Description of the task: Without including the pictures, copy each line below exactly as it reads.
(Materials provided)
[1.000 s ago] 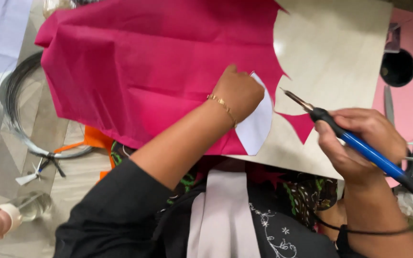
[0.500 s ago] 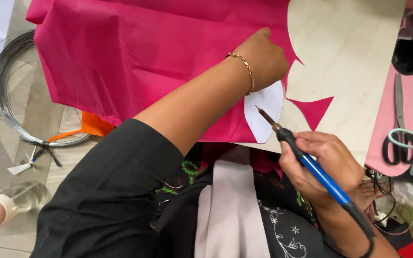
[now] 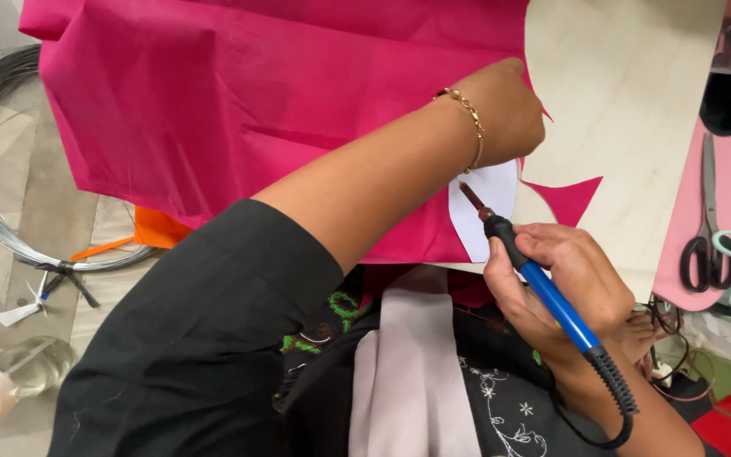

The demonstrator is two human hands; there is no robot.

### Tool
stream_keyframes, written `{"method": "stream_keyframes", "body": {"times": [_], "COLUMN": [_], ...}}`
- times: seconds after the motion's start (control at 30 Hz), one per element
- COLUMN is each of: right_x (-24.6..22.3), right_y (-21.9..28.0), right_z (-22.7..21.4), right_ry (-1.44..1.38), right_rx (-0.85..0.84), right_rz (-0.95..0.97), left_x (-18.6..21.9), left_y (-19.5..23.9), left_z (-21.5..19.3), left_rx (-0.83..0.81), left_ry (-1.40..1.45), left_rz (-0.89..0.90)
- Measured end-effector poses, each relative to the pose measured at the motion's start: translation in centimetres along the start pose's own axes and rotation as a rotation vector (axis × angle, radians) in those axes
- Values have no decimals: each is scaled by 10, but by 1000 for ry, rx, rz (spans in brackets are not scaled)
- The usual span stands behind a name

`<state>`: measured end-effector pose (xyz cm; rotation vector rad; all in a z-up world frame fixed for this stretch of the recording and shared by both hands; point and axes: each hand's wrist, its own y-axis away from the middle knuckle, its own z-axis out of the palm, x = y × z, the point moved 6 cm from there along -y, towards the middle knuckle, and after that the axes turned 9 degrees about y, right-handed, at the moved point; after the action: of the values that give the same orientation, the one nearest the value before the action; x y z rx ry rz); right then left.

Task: Cutting out leaf-shaped pieces from pink fabric using a heat tool and a paper template.

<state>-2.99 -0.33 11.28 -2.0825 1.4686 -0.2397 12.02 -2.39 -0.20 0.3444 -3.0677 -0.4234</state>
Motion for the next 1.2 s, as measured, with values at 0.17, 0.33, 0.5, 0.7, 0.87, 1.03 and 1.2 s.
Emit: {"method": "stream_keyframes", "body": {"times": [0.17, 0.33, 0.5, 0.7, 0.87, 1.03, 1.2], "right_x": [-5, -11, -11, -11, -9, -8, -5], "right_y": [-4, -9, -10, -11, -10, -11, -10], "right_z": [5, 7, 11, 12, 15, 15, 14], "right_ry": [10, 43, 55, 54, 17, 19, 16], "right_rx": [-24, -57, -68, -110, -83, -119, -104], "right_rz": [10, 11, -3, 20, 2, 37, 50], "left_x": [-1, 1, 1, 1, 1, 1, 0], "left_y": [-5, -4, -4, -6, -4, -4, -4], "left_z": [4, 2, 2, 4, 3, 3, 6], "left_rx": [32, 42, 18, 39, 27, 24, -5], "left_ry": [50, 76, 118, 133, 141, 150, 166], "left_rz": [5, 2, -10, -18, -20, -17, -32]}}
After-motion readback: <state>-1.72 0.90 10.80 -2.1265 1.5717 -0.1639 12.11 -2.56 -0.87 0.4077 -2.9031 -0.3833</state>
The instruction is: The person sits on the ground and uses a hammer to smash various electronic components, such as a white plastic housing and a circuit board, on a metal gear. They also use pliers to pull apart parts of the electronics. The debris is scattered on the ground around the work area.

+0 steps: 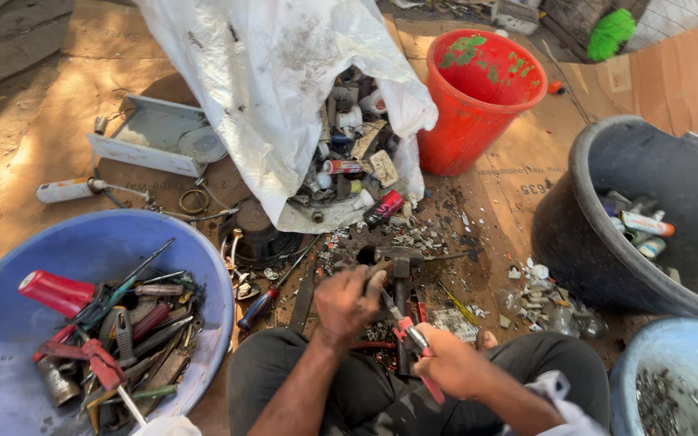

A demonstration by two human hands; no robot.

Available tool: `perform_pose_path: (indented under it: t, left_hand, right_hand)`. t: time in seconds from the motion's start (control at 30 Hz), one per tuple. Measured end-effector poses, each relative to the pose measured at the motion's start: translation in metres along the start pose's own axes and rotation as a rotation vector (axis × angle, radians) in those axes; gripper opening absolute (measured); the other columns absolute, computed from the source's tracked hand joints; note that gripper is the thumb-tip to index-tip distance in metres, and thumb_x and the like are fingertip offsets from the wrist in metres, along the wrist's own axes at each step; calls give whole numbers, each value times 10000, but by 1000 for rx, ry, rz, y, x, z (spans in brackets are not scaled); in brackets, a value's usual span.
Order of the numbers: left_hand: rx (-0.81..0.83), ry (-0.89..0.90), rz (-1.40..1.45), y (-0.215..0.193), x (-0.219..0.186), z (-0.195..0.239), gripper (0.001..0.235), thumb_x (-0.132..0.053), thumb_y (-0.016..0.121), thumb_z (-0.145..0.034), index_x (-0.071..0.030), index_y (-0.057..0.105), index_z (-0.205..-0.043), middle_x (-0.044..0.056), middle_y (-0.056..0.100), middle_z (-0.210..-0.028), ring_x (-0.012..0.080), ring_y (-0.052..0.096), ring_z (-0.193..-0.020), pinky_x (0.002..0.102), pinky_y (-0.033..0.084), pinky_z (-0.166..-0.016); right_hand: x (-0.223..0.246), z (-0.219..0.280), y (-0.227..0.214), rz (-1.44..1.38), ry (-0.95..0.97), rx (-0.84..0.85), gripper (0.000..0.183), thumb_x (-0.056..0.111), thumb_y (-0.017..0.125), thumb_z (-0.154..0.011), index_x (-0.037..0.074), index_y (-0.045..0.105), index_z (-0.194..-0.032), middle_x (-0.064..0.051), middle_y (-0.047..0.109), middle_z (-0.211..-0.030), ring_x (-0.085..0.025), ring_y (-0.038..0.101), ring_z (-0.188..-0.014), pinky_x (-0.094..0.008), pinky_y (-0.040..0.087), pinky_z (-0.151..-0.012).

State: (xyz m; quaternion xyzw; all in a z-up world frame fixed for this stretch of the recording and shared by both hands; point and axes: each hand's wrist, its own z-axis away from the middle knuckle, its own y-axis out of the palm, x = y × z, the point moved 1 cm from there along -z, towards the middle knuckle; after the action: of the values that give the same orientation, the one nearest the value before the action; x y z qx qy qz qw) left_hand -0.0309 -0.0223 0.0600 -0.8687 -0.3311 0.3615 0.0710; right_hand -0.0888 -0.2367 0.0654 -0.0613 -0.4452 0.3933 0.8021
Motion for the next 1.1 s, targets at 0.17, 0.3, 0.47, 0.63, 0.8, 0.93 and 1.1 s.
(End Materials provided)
Output of the exercise:
[1.000 s ago] 
[0.500 s ago] 
[now] 

The demonstrator is two human hands; there is no robot.

### Tool
stream_keyframes, written `{"method": "stream_keyframes", "body": {"times": [_], "COLUMN": [_], ...}}`
- times: seconds after the motion's start (control at 30 Hz), one per element
- COLUMN is each of: right_x (-24.6..22.3), right_y (-21.9..28.0), right_z (-22.7..21.4), right_ry (-1.44..1.38), right_rx (-0.85..0.84), right_rz (-0.95..0.97), left_x (-18.6..21.9), left_y (-19.5..23.9), left_z (-21.5..19.3), left_rx (-0.83..0.81), left_ry (-1.40..1.45), left_rz (-0.89..0.90)
- Measured end-effector poses, each relative to the pose measured at the motion's start: translation in centimetres along the start pose's own axes and rotation as a rotation vector (axis × angle, radians) in those axes
- Values have no decimals: each is scaled by 10, but by 1000 for ry, rx, rz (spans in brackets are not scaled)
- The usual span stands behind a name

`<state>`: measured end-effector pose (xyz cm; rotation vector rad; all in a z-up world frame fixed for this stretch of the recording and shared by both hands; point and axes: each hand's wrist, its own y-axis away from the middle knuckle, its own z-axis out of the palm, x = y × z, the point moved 6 cm from there along -y, towards the middle knuckle, and after that the axes turned 9 degrees about y, right-handed, at the moved point; after the action: of the values that give the same orientation, the one nearest the value before the action; x y z rx ry rz); right then left.

Task: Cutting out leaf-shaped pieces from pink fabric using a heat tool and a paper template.

<state>-2.99 -0.33 11.28 -2.0825 1.4686 -0.2397 12.02 -2.39 -0.20 0.3444 -3.0677 -0.4234</state>
Motion for the next 1.2 s, as measured, with values at 0.17, 0.33, 0.5, 0.7, 0.87, 1.03 and 1.2 s.
Emit: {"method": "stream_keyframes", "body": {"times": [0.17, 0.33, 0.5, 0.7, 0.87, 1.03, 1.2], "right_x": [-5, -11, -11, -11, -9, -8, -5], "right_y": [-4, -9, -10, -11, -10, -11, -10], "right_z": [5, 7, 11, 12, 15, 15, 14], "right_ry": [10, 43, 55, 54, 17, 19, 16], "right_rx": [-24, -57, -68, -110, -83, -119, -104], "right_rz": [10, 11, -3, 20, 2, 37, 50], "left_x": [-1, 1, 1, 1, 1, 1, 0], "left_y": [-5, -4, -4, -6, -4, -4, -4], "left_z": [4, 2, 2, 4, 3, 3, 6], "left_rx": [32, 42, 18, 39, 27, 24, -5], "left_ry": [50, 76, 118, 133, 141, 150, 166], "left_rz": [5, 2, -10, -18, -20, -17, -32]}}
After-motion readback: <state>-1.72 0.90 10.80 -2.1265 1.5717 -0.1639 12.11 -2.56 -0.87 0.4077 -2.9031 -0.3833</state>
The instruction is: The person sits on the ground and uses a hammer to smash various electronic components, such as a white plastic housing and a circuit board, on a metal gear. They also use pliers to pull apart parts of the electronics. The debris is scattered on the ground around the work area.

+0 steps: 

A demonstration by two human hands; no robot.

Available tool: `perform_pose_path: (indented under it: t, left_hand, right_hand)`. t: time in seconds from the motion's start (control at 30 Hz), one per tuple. Measured end-effector poses, each relative to the pose measured at the motion's start: translation in metres along the start pose's own axes and rotation as a rotation vector (axis × angle, radians) in those axes; gripper opening absolute (measured); the other columns absolute, computed from the source's tracked hand joints; note that gripper is the thumb-tip to index-tip distance in metres, and thumb_x and the like are fingertip offsets from the wrist in metres, along the wrist's own axes at each step; calls give whole numbers, each value times 10000, but by 1000 for rx, ry, rz, y, x, z (spans in brackets are not scaled); in brackets, a value's usual span.
Order of the numbers: left_hand: rx (-0.81..0.83), ry (-0.89..0.90), rz (-1.40..1.45), y (-0.215..0.193), x (-0.219..0.186), z (-0.195..0.239), gripper (0.001..0.235), thumb_x (-0.132..0.053), thumb_y (-0.016..0.121), thumb_z (-0.145..0.034), index_x (-0.071..0.030), index_y (-0.057..0.105), index_z (-0.205..-0.043), middle_x (-0.044..0.056), middle_y (-0.056..0.100), middle_z (-0.210..-0.028), ring_x (-0.012..0.080), ring_y (-0.052..0.096), ring_z (-0.193..-0.020), pinky_x (0.002..0.102), pinky_y (-0.033..0.084), pinky_z (-0.166..-0.016); right_hand: x (-0.223..0.246), z (-0.219..0.280), y (-0.227..0.214), rz (-1.44..1.38), ry (-0.95..0.97), rx (-0.84..0.85), gripper (0.000..0.183), thumb_x (-0.056..0.111), thumb_y (-0.017..0.125), thumb_z (-0.154..0.011), index_x (-0.037..0.074), index_y (-0.045..0.105), index_z (-0.194..-0.032), middle_x (-0.064..0.051), middle_y (-0.047..0.109), middle_z (-0.211..-0.030), ring_x (-0.085..0.025), ring_y (-0.038..0.101), ring_z (-0.188..-0.014), pinky_x (-0.094..0.008), pinky_y (-0.040..0.087), pinky_z (-0.151..-0.012).

State: (xyz m; quaternion xyzw; all in a z-up world frame fixed for this stretch of the recording and shared by both hands; point and axes: each hand's wrist, its own z-axis away from the middle knuckle, its own y-axis out of the palm, x = y × z, the point moved 1 cm from there along -z, towards the middle knuckle; after the action: of the values that give the same orientation, the one nearest the value before the action; x y z qx qy qz qw) left_hand -0.0309 -0.0223 0.0600 -0.8687 -0.3311 0.3615 0.0710; right_hand -0.0888 -0.2367 0.0654 -0.0613 -0.4452 0.3933 0.8021
Motion for the next 1.1 s, targets at 0.17, 0.3, 0.47, 0.63, 0.8, 0.93 and 1.1 s.

Nothing else is needed to complete this exercise.